**Task objective**
Using the listing below, please gather every line containing the word "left".

Segment Start: Data section

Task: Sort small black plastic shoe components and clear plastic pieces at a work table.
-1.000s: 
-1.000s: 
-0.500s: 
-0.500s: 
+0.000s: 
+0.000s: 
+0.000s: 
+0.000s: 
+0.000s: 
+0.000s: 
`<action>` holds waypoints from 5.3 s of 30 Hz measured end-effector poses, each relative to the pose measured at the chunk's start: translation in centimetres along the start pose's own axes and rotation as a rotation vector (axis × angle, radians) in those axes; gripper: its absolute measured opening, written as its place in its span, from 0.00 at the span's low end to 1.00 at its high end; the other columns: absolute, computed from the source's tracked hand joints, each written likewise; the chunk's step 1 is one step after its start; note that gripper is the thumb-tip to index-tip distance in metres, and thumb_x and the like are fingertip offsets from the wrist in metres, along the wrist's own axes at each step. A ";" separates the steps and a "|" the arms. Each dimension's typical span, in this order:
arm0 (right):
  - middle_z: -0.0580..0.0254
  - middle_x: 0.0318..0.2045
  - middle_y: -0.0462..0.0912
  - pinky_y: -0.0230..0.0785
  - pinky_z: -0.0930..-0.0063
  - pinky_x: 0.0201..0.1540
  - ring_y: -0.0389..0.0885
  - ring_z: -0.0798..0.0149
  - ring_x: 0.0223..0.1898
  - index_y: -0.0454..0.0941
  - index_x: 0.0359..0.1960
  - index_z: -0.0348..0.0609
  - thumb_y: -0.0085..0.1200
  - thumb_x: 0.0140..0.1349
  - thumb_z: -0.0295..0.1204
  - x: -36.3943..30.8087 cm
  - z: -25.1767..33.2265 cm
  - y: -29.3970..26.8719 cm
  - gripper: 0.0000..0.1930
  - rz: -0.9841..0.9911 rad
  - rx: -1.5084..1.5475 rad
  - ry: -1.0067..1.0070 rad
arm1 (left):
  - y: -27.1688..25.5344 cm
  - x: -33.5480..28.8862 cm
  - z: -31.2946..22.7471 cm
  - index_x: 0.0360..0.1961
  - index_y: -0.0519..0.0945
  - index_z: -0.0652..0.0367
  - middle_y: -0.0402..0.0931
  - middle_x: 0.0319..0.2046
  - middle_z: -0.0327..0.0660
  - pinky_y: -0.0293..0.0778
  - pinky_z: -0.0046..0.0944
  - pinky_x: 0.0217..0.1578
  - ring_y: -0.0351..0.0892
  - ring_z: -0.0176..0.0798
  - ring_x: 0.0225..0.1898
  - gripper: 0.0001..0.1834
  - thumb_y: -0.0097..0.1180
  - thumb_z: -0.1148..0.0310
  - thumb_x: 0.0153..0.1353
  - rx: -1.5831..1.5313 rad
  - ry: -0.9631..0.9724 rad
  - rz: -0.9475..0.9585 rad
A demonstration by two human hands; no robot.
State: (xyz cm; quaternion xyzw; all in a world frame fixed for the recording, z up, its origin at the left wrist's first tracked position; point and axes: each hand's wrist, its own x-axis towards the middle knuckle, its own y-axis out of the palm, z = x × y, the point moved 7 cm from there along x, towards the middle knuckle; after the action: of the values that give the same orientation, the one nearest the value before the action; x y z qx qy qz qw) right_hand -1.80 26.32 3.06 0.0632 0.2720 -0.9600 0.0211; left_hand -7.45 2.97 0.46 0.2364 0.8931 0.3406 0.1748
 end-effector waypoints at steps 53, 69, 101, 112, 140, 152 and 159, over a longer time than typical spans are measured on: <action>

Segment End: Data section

**Answer to the exercise**
arm1 (left):
State: (xyz cm; quaternion xyzw; all in a world frame fixed for the recording, z up, its origin at the left wrist's first tracked position; point and axes: each hand's wrist, its own x-axis towards the middle knuckle, its own y-axis out of the palm, z = x × y, the point moved 7 cm from there along x, towards the middle knuckle; after the action: of the values that give the same orientation, the one nearest the value before the action; x y z qx qy qz qw) right_hand -1.80 26.32 3.06 0.0632 0.2720 -0.9600 0.0211; left_hand -7.45 2.97 0.46 0.2364 0.8931 0.3406 0.1748

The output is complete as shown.